Fruitland Park is a city in Lake County, Florida, United States. The population was 4,078 at the 2010 census. The Census Bureau estimated the population in 2018 to be 10,122. It is part of the Orlando–Kissimmee–Sanford Metropolitan Statistical Area.

Geography

Fruitland Park is located at .

According to the United States Census Bureau, the city has a total area of 9.5 km2 (3.7 mi2), of which 7.6 km2 (2.9 mi2) is land and 1.9 km2 (0.8 mi2) (20.44%) is water.

Demographics

As of the census of 2000, there were 3,186 people, 1,192 households, and 890 families residing in the city. The population density was 421.3/km2 (1,092.1/mi2). There were 1,288 housing units at an average density of 170.3/km2 (441.5/mi2). The racial makeup of the city was 89.08% White, 7.16% African American, 0.56% Native American, 1.32% Asian, 0.06% Pacific Islander, 0.63% from other races, and 1.19% from two or more races. Hispanic or Latino of any race were 2.54% of the population.

There were 1,192 households, out of which 37.2% had children under the age of 18 living with them, 56.1% were married couples living together, 14.2% had a female householder with no husband present, and 25.3% were non-families. 20.8% of all households were made up of individuals, and 8.9% had someone living alone who was 65 years of age or older. The average household size was 2.67 and the average family size was 3.07.

In the city, the population was spread out, with 27.9% under the age of 18, 8.6% from 18 to 24, 29.2% from 25 to 44, 22.3% from 45 to 64, and 12.0% who were 65 years of age or older. The median age was 36 years. For every 100 females, there were 93.2 males. For every 100 females age 18 and over, there were 88.2 males.

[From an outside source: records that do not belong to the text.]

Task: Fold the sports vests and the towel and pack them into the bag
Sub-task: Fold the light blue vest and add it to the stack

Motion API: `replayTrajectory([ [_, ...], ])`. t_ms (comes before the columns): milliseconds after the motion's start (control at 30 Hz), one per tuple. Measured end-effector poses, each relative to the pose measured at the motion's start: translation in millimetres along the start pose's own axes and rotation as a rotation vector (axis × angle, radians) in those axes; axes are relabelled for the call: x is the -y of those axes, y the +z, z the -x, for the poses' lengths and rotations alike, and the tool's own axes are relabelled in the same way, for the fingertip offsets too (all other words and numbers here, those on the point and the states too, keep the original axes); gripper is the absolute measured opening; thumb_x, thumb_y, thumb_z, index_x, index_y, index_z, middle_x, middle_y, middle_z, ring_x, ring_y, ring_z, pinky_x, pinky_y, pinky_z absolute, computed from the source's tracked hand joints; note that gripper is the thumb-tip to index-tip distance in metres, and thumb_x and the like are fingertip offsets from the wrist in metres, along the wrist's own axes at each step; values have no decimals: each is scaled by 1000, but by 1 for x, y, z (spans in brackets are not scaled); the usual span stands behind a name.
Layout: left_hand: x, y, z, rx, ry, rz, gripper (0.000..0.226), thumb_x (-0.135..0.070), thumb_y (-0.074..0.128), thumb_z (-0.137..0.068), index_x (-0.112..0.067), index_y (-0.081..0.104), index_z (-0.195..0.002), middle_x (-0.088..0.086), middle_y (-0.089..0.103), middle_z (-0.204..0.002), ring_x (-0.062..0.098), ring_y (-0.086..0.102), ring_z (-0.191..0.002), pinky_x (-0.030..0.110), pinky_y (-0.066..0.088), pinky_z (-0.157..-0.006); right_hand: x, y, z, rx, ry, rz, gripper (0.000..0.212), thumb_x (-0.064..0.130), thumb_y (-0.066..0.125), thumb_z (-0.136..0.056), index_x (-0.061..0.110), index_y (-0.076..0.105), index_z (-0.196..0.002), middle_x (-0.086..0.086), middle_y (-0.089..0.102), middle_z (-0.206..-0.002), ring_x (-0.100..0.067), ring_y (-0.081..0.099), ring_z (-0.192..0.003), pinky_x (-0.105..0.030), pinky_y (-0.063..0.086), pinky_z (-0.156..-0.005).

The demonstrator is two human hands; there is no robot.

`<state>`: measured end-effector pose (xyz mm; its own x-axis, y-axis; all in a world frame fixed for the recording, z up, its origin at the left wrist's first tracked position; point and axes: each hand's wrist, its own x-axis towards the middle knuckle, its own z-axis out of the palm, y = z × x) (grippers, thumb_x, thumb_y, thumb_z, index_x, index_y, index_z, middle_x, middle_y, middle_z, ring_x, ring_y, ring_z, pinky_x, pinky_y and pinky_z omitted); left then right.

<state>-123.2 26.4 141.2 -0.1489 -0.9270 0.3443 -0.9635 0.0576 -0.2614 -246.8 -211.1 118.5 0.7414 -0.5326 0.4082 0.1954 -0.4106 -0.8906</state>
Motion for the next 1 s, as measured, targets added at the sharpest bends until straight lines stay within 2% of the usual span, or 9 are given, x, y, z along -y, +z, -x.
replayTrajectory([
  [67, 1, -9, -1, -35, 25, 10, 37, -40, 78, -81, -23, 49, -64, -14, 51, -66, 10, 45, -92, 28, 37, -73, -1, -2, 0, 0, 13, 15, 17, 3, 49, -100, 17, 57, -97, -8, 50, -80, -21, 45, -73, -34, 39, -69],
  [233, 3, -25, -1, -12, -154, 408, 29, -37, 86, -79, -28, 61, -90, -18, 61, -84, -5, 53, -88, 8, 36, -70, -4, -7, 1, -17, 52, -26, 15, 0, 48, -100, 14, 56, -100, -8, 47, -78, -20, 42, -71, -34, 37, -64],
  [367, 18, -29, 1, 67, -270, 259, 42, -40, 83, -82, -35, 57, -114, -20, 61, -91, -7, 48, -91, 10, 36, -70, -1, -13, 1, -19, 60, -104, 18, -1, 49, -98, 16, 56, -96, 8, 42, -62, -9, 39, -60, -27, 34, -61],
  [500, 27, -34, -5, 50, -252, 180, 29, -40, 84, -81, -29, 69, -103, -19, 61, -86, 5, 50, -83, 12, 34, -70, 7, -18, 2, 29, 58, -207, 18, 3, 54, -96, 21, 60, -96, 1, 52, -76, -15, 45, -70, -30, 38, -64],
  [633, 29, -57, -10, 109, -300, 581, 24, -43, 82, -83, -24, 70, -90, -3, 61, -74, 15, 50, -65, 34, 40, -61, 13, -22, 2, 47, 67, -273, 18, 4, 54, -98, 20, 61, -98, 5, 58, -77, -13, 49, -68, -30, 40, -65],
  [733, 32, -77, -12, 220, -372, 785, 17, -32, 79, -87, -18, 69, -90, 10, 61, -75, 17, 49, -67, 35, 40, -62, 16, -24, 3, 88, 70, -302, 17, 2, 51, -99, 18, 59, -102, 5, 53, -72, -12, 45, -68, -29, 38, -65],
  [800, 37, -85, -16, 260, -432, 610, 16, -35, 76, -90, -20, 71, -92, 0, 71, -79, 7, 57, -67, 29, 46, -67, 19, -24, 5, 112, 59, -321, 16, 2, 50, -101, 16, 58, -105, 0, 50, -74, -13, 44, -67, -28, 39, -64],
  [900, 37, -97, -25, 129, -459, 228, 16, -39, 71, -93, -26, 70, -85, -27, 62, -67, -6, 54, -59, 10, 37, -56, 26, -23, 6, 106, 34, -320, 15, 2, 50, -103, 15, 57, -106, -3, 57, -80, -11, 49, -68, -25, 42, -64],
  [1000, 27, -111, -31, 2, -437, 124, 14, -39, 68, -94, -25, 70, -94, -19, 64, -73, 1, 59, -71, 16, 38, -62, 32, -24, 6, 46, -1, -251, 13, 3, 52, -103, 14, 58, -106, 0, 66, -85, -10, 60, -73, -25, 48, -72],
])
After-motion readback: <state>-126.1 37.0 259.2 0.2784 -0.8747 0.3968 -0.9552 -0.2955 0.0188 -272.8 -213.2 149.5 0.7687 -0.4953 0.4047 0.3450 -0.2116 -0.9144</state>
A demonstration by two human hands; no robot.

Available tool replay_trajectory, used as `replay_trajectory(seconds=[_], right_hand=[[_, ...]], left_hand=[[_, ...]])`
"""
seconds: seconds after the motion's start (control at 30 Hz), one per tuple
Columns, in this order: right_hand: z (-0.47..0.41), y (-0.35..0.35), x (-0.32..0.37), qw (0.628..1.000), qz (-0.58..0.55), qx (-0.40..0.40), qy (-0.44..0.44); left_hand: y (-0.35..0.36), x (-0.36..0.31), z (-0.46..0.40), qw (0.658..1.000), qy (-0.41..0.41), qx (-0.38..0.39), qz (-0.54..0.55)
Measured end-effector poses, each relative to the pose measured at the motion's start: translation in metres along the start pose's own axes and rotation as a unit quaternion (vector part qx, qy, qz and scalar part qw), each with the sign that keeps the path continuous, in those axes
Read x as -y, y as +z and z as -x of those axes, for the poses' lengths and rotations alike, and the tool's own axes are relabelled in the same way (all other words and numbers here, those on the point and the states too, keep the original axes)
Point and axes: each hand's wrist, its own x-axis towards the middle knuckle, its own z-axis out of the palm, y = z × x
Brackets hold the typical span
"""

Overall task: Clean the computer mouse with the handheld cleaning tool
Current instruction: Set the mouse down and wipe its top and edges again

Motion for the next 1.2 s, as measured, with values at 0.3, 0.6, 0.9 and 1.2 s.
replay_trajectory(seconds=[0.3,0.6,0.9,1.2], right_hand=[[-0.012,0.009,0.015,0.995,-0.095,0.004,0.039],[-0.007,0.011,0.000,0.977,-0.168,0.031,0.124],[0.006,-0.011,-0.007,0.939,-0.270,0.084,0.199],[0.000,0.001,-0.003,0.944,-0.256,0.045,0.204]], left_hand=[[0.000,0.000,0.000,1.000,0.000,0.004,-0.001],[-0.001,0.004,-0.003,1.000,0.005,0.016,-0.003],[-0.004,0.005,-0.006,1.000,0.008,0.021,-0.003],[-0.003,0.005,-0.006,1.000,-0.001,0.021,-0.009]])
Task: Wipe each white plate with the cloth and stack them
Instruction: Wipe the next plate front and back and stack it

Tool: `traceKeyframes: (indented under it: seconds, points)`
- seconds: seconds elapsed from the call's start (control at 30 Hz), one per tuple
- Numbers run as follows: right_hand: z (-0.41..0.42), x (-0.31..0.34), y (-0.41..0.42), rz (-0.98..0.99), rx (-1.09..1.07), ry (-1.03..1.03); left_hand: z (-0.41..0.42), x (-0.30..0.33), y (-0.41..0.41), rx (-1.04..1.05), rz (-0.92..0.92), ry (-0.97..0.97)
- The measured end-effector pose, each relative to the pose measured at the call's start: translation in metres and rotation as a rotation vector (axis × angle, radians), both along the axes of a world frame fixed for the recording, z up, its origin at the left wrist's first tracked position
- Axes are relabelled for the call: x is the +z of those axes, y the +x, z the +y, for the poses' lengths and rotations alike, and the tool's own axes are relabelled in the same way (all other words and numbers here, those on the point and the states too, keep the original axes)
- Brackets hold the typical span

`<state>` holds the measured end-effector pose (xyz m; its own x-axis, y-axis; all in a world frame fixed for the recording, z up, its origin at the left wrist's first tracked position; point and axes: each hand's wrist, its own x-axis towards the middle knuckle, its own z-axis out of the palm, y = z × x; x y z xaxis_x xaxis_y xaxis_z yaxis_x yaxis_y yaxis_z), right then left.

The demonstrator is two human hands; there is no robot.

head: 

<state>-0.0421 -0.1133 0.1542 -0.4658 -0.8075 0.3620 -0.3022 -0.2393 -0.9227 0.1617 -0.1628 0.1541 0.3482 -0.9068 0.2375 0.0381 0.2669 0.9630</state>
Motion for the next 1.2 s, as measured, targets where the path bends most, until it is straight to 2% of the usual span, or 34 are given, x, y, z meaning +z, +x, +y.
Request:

The median income for a household in the city was $40,403, and the median income for a family was $42,665. Males had a median income of $29,375 versus $19,951 for females. The per capita income for the city was $16,400. About 8.1% of families and 10.2% of the population were below the poverty line, including 14.0% of those under age 18 and 3.0% of those age 65 or over. As of 2018 population is around 6,000 as the villages have built hundreds of new homes.

History

Fruitland Park antedates the American Civil War, although the name of the town only came later, as it was originally called Gardenia. The earliest settler was M. Calvin Lee, of the Evander Lee family of Leesburg, who planted a citrus grove. After the war, a son-in-law of the Lee family, P.S. Bouknight, homesteaded  near Mirror Lake.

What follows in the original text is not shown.